## Assigned task
Go over the data and copy out each line with "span" in it.

*** Recorded data ***

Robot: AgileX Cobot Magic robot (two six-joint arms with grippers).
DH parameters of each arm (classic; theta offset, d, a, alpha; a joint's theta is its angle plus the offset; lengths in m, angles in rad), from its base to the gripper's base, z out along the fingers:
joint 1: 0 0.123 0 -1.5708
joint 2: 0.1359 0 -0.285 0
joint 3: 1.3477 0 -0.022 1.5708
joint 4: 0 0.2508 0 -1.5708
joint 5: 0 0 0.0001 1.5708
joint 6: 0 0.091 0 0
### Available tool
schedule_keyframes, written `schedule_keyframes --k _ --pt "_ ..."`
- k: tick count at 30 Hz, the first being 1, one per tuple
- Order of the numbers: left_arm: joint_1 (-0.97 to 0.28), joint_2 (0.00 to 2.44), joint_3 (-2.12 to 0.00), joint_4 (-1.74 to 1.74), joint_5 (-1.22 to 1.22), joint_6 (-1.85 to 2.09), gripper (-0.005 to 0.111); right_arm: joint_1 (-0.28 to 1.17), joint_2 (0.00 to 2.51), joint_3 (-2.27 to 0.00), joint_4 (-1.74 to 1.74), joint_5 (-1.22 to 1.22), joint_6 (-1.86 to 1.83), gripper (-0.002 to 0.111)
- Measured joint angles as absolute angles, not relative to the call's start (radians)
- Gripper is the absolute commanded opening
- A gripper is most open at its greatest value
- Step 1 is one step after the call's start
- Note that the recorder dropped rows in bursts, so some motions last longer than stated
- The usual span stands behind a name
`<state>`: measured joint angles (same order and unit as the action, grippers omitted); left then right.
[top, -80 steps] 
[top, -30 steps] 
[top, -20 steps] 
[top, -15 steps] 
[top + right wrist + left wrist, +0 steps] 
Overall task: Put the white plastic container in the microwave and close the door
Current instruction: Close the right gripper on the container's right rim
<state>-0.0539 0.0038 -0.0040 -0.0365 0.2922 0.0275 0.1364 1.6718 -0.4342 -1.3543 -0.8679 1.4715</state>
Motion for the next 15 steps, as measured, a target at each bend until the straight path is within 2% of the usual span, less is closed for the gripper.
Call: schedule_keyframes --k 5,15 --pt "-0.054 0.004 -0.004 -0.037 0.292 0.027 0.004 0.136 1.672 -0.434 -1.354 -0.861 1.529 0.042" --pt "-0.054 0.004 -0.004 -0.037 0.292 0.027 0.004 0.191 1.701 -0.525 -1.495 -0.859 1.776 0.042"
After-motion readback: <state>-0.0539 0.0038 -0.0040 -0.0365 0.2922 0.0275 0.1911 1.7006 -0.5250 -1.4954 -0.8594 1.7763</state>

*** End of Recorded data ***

## Solution below
- The usual span stands behind a name
Motion for the next 15 steps, as measured, a target at each bend until the straight path is within 2% of the usual span, less is closed for the gripper.

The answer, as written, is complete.